A robust accent classification system based on variational mode decomposition
Darshana Subhash,Jyothish Lal G.,Premjith B.,Vinayakumar Ravi
DOI: https://doi.org/10.1016/j.engappai.2024.109512
IF: 8
2024-11-03
Engineering Applications of Artificial Intelligence
Abstract:State-of-the-art automatic speech recognition models often struggle to capture nuanced features inherent in accented speech, leading to sub-optimal performance in speaker recognition based on regional accents. Despite substantial progress in the field of automatic speech recognition, ensuring robustness to accents and generalization across dialects remains a persistent challenge, particularly in real-time settings.
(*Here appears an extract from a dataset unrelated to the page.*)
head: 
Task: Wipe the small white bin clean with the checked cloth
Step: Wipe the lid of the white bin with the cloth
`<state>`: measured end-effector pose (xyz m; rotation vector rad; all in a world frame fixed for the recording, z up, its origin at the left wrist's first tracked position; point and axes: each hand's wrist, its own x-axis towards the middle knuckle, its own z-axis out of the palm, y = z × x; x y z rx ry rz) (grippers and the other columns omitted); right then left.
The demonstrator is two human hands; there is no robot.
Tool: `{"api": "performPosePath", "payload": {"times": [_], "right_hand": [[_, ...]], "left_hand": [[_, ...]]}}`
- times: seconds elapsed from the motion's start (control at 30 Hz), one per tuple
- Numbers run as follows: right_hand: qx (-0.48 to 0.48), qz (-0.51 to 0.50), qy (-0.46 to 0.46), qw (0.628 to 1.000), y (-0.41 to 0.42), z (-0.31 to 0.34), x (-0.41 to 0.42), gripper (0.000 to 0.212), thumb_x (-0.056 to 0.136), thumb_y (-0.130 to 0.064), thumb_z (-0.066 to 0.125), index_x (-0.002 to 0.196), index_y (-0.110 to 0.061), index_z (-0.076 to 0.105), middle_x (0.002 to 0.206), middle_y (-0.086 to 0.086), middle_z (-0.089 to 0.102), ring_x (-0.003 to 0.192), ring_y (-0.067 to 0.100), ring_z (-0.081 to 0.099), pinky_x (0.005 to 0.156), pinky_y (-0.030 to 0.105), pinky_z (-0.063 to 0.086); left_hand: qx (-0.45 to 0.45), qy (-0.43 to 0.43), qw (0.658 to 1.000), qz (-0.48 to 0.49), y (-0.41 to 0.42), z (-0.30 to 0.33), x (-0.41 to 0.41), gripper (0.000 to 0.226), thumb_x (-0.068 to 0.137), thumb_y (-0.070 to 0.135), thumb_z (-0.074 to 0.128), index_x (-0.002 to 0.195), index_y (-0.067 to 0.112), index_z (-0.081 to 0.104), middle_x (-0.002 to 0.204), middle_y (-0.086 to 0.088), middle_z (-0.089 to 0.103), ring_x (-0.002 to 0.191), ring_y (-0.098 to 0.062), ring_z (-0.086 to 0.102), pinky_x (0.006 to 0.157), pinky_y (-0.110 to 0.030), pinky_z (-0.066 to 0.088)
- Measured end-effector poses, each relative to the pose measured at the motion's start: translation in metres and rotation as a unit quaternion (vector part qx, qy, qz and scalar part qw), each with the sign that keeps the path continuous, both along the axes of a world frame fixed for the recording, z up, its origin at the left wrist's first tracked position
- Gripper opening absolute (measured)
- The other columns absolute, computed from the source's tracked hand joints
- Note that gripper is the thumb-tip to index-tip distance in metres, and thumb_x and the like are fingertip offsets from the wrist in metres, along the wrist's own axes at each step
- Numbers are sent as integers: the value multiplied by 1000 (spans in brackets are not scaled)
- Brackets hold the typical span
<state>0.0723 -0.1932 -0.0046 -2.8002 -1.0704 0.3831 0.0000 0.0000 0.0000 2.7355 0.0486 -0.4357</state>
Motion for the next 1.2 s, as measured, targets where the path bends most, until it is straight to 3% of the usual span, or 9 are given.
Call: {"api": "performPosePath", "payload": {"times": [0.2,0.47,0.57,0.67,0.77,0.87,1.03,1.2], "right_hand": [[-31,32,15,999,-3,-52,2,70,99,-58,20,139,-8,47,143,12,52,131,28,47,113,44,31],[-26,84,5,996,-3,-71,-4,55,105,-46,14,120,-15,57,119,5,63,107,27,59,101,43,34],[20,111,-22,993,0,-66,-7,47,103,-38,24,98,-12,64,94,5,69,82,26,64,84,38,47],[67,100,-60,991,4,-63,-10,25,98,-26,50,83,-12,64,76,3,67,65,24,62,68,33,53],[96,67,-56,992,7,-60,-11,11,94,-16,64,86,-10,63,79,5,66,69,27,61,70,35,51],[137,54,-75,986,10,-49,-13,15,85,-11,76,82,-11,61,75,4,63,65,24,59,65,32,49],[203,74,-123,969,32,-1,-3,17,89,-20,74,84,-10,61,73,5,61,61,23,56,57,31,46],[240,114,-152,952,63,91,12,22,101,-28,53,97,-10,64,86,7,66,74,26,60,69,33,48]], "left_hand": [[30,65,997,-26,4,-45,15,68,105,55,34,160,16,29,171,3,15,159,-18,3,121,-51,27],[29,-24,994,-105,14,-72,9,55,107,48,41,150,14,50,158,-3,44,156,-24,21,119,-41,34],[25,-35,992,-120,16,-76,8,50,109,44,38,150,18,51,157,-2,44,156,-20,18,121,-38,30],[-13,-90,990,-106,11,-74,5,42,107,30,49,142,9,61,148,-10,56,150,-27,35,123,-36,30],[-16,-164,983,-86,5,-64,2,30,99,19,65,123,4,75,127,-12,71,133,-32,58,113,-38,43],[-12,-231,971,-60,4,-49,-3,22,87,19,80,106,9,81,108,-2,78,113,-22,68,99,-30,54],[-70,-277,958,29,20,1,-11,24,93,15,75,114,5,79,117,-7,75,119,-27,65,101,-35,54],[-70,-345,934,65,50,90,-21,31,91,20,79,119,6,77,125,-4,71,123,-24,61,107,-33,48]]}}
In response, this study introduces a novel approach leveraging Variational Mode Decomposition (VMD) to enhance accented speech signals, aiming to mitigate noise interference and improve generalization on unseen accented speech datasets. Our method employs decomposed modes of the VMD algorithm for signal reconstruction, followed by feature extraction using Mel-Frequency Cepstral Coefficients (MFCC). These features are subsequently classified using machine learning models such as 1D Convolutional Neural Network (1D-CNN), Support Vector Machine (SVM), Random Forest, and Decision Trees, as well as a deep learning model based on a 2D Convolutional Neural Network (2D-CNN). Experimental results demonstrate superior performance, with the SVM classifier achieving an accuracy of approximately 87.5% on a standard dataset and 99.3% on the AccentBase dataset. The 2D-CNN model further improves the results in multi-class accent classification tasks. This research contributes to advancing automatic speech recognition robustness and accent-inclusive speaker recognition, addressing critical challenges in real-world applications.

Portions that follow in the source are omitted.